Now even a celebrity breakdown has to be staged in public for the cameras.

Mick Hume

Mick Hume
Columnist

Topics Culture

We have become used to the spectacle of celebrities publicly pouring out their personal sins and demons through the confessional box of the media, and of PR agents making big statements about their clients going into a rehab clinic, as if they were announcing a starring role in a new movie or a world tour. Now this treatment of personal trauma as public entertainment has reached a new (low) level.

With the latest episode of the Britney Spears show in Los Angeles, we have been treated to what looks like a public nervous breakdown, staged before a crowd of gawpers and camera-flashing paparazzi. What next – a reality suicide show?

A tearful Britney, reportedly in turmoil over the breakdown of her marriage and rumoured to have been on a drink-and-drugs bender, grabbed a pair of clippers in a downmarket LA hairdressers and crudely shaved off her hair in full public view, before going to have a tattoo done in a tatty parlour – again with cameras in attendance – while weeping and apparently complaining about everybody wanting to touch her all the time.

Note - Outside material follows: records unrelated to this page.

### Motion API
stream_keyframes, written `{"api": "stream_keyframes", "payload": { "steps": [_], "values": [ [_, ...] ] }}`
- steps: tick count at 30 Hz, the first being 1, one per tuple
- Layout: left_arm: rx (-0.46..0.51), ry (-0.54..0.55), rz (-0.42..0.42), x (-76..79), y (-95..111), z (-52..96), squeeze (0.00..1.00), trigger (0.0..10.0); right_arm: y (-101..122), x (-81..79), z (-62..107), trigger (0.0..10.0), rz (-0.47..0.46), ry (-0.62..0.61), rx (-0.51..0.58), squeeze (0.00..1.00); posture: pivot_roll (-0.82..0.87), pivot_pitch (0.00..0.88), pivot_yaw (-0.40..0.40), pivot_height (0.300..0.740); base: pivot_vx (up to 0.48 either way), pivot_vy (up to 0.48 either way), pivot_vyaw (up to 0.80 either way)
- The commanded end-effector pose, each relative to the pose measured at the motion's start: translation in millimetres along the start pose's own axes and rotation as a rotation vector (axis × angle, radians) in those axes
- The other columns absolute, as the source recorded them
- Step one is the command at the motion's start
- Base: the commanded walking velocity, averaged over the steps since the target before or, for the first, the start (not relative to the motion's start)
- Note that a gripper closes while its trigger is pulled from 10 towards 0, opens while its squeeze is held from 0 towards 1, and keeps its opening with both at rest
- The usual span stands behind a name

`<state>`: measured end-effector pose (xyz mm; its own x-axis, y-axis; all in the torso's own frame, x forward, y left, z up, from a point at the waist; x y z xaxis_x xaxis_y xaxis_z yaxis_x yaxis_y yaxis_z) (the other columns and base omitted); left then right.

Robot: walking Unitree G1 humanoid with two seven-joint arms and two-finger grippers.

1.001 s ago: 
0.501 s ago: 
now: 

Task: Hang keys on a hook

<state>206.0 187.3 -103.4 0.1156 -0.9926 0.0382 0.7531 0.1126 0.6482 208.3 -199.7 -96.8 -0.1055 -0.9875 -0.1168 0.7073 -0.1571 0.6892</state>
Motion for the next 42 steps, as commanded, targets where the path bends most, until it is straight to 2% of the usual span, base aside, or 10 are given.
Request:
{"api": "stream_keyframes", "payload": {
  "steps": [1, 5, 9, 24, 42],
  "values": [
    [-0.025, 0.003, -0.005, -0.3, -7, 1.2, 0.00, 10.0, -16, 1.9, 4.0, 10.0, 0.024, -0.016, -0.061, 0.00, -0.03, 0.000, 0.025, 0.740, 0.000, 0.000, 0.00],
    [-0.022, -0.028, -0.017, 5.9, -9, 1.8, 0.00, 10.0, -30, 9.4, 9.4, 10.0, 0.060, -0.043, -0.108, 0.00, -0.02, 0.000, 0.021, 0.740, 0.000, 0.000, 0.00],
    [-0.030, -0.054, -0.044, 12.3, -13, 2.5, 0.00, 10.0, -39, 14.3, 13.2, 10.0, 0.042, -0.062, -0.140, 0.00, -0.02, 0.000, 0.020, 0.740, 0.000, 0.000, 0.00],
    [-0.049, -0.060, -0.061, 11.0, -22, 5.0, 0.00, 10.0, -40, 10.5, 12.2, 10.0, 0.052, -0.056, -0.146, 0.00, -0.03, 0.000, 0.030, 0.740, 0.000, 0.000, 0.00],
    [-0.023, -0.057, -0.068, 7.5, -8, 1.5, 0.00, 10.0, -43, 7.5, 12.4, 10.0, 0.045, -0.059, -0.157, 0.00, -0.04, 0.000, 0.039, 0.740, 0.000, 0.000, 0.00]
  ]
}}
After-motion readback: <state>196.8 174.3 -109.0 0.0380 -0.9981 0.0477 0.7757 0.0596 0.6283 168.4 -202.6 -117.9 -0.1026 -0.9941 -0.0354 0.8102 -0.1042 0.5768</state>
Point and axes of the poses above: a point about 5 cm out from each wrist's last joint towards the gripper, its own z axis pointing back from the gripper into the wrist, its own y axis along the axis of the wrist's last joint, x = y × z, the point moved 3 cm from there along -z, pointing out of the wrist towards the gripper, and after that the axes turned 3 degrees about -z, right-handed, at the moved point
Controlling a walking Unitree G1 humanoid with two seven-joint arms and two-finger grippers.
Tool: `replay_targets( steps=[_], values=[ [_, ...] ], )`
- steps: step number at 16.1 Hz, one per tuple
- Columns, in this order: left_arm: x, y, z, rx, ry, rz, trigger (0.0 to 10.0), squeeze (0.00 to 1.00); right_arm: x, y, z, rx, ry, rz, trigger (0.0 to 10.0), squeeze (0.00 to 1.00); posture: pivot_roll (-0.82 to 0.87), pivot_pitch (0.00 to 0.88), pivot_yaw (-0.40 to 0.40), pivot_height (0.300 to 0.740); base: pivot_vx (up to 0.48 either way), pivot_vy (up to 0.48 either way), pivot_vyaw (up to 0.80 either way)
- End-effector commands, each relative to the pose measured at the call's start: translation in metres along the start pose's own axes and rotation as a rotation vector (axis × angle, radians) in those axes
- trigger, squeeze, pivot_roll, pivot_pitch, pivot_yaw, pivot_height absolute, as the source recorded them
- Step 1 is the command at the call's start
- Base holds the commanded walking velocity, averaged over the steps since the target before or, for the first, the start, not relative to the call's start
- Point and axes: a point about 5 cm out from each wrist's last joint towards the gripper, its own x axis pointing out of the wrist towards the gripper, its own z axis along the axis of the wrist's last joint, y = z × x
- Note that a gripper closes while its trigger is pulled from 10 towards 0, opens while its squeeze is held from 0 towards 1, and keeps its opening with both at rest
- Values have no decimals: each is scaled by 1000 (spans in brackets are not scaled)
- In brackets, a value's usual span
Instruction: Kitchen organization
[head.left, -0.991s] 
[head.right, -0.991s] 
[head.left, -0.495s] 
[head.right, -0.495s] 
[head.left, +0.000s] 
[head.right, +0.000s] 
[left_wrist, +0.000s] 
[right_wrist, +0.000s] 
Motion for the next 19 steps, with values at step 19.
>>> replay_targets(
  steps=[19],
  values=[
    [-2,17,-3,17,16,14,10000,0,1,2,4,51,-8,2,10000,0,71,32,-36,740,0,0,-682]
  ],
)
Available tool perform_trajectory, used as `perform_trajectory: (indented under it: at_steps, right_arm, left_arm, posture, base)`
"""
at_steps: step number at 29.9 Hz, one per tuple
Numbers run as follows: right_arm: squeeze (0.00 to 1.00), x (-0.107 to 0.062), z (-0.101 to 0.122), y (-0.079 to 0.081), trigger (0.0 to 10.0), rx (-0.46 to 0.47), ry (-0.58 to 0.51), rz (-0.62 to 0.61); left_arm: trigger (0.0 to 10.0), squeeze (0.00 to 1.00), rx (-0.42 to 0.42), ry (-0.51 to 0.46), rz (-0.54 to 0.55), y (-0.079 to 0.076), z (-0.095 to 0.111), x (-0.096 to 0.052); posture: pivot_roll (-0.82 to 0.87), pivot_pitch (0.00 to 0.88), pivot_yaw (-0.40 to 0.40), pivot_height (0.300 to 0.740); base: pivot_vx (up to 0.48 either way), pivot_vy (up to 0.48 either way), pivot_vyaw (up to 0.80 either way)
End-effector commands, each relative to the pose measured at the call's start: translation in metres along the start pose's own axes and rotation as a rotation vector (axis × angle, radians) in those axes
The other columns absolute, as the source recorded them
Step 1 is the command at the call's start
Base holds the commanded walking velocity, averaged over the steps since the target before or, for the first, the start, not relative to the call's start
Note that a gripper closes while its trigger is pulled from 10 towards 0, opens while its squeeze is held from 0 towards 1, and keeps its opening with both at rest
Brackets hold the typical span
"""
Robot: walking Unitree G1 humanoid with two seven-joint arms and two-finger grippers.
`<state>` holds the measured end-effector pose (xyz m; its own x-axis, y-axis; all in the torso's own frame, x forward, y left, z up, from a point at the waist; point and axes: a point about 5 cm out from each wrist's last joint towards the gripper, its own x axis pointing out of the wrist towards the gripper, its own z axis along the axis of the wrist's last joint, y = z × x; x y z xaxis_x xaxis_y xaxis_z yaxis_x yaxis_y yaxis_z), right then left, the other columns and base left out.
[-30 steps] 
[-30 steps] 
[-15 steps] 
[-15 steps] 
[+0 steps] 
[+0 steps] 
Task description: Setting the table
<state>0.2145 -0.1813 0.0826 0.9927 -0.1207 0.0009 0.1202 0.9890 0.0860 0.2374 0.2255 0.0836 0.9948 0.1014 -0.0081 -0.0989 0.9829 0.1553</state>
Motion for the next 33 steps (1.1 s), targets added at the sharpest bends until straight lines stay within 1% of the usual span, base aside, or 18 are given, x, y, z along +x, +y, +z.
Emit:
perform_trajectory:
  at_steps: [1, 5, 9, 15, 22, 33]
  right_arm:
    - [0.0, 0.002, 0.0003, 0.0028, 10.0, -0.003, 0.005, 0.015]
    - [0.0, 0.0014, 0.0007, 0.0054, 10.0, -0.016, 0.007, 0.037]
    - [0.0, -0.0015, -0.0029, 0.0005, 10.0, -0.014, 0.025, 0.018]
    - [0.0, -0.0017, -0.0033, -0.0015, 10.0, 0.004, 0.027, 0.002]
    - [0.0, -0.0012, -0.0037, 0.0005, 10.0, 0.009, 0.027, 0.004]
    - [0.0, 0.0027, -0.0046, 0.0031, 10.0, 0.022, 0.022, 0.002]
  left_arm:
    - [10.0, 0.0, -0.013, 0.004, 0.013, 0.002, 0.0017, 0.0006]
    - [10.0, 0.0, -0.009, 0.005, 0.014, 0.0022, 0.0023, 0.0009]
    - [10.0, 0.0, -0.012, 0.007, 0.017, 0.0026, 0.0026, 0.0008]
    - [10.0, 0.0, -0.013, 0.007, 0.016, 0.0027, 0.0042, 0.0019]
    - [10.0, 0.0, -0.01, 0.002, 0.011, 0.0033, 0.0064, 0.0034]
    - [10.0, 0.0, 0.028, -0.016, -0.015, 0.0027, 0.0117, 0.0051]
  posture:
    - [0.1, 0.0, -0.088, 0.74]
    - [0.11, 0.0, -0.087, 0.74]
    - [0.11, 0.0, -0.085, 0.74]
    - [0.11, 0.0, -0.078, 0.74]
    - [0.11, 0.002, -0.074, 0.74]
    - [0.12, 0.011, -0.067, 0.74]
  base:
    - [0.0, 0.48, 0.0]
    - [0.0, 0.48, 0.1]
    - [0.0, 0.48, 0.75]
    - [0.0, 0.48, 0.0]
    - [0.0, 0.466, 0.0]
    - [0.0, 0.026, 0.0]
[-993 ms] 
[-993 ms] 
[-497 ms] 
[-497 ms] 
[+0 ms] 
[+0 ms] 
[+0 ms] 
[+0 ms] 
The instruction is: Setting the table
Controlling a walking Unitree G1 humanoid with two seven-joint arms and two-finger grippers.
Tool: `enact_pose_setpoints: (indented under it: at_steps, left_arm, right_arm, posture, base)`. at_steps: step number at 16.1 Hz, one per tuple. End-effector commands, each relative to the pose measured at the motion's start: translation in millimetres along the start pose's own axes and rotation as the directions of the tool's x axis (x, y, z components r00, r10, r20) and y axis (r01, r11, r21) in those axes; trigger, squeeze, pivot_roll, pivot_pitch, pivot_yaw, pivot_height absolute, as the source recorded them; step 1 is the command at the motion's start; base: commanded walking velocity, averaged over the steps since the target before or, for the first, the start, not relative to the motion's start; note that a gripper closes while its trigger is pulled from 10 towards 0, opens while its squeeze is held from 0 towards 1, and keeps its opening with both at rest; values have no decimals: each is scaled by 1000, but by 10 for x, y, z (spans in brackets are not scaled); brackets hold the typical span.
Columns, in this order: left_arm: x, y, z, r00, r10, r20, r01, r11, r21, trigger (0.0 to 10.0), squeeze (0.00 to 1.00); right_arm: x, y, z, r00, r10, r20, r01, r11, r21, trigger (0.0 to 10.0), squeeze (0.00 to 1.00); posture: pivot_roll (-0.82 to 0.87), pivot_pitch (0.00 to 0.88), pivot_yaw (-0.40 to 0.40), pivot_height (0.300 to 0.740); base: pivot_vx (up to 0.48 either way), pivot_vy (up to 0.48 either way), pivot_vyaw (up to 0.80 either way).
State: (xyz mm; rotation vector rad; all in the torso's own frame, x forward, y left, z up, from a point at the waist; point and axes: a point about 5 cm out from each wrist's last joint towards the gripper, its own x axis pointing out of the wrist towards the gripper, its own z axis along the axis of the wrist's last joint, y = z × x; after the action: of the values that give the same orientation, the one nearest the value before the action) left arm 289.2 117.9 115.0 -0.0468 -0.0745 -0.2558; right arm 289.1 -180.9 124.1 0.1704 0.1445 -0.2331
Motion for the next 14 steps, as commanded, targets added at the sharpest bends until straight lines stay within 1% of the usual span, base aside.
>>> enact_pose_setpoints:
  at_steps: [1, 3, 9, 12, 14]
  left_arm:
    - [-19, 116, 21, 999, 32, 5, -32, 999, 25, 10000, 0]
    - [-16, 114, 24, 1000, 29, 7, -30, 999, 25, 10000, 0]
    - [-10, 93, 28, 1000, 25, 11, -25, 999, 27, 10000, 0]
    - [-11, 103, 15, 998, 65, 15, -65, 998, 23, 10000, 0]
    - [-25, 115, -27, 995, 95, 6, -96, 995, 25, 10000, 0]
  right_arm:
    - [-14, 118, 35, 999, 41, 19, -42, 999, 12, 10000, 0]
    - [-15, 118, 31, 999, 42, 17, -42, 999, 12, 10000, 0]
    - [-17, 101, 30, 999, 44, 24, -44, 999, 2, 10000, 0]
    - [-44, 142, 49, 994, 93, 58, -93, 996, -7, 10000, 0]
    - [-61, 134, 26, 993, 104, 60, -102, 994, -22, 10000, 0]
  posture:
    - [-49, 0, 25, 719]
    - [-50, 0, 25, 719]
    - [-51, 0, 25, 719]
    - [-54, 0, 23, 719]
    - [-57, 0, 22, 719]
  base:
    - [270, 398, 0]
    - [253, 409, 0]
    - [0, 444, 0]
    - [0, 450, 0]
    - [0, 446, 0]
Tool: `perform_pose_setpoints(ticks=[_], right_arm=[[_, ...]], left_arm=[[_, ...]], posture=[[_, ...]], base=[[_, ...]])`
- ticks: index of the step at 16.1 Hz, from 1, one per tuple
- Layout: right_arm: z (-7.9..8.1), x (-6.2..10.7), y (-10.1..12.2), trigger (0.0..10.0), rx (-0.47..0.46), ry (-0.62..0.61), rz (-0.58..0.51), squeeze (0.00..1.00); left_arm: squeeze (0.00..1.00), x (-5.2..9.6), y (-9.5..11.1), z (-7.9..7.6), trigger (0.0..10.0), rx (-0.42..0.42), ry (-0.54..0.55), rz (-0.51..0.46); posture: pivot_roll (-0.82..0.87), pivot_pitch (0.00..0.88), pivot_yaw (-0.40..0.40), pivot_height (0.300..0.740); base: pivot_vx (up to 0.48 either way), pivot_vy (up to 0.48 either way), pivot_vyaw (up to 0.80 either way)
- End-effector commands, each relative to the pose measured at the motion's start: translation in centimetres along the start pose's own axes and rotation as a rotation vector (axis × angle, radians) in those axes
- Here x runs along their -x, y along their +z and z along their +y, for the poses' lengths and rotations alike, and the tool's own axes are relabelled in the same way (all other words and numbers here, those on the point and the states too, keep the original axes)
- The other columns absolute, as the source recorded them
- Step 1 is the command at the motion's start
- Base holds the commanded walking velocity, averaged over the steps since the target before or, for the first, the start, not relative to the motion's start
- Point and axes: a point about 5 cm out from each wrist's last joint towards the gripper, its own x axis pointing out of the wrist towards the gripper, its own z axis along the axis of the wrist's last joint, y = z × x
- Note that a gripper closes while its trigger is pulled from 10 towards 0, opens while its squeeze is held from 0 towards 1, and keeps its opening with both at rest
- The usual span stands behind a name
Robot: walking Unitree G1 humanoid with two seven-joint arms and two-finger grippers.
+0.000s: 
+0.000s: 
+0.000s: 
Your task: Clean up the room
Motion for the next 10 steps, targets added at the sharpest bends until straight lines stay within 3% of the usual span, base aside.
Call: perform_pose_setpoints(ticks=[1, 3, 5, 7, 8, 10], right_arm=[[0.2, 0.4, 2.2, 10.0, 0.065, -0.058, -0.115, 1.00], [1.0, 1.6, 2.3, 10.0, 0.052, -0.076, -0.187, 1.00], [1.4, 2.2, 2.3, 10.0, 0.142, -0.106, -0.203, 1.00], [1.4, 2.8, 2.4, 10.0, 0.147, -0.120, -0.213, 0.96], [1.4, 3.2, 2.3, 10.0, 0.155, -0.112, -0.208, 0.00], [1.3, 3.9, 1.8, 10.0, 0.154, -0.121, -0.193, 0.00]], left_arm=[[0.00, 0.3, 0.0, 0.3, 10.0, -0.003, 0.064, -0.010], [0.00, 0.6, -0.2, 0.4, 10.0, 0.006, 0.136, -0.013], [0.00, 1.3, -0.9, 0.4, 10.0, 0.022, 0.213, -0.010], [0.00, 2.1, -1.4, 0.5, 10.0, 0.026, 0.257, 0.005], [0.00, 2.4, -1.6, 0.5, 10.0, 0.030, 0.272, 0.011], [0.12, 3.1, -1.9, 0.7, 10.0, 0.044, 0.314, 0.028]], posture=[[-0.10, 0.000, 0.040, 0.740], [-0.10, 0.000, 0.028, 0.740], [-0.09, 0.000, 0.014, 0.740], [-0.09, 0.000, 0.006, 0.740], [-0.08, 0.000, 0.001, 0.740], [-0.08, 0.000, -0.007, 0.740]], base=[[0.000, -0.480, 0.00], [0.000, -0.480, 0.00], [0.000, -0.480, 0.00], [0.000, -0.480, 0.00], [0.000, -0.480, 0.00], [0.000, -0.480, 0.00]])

In another age, at this point somebody might have drawn a curtain around a distressed young mother. No chance of that today. Spears’ problems were now public property, and her private turmoil became the subject of feverish debate across the internet. Was she in need of serious psychiatric help, or was it all a cynical publicity stunt? Or was shaving off her Hollywood blonde locks even, as one contributor to Comment Is Free suggested, a bold statement of Britney’s independence and strength? (Somebody else pointed out that this latter pet theory might be slightly more persuasive if she had not been sobbing and talking gibberish throughout, and then re-appeared hours later in a bad blonde wig.…) (1)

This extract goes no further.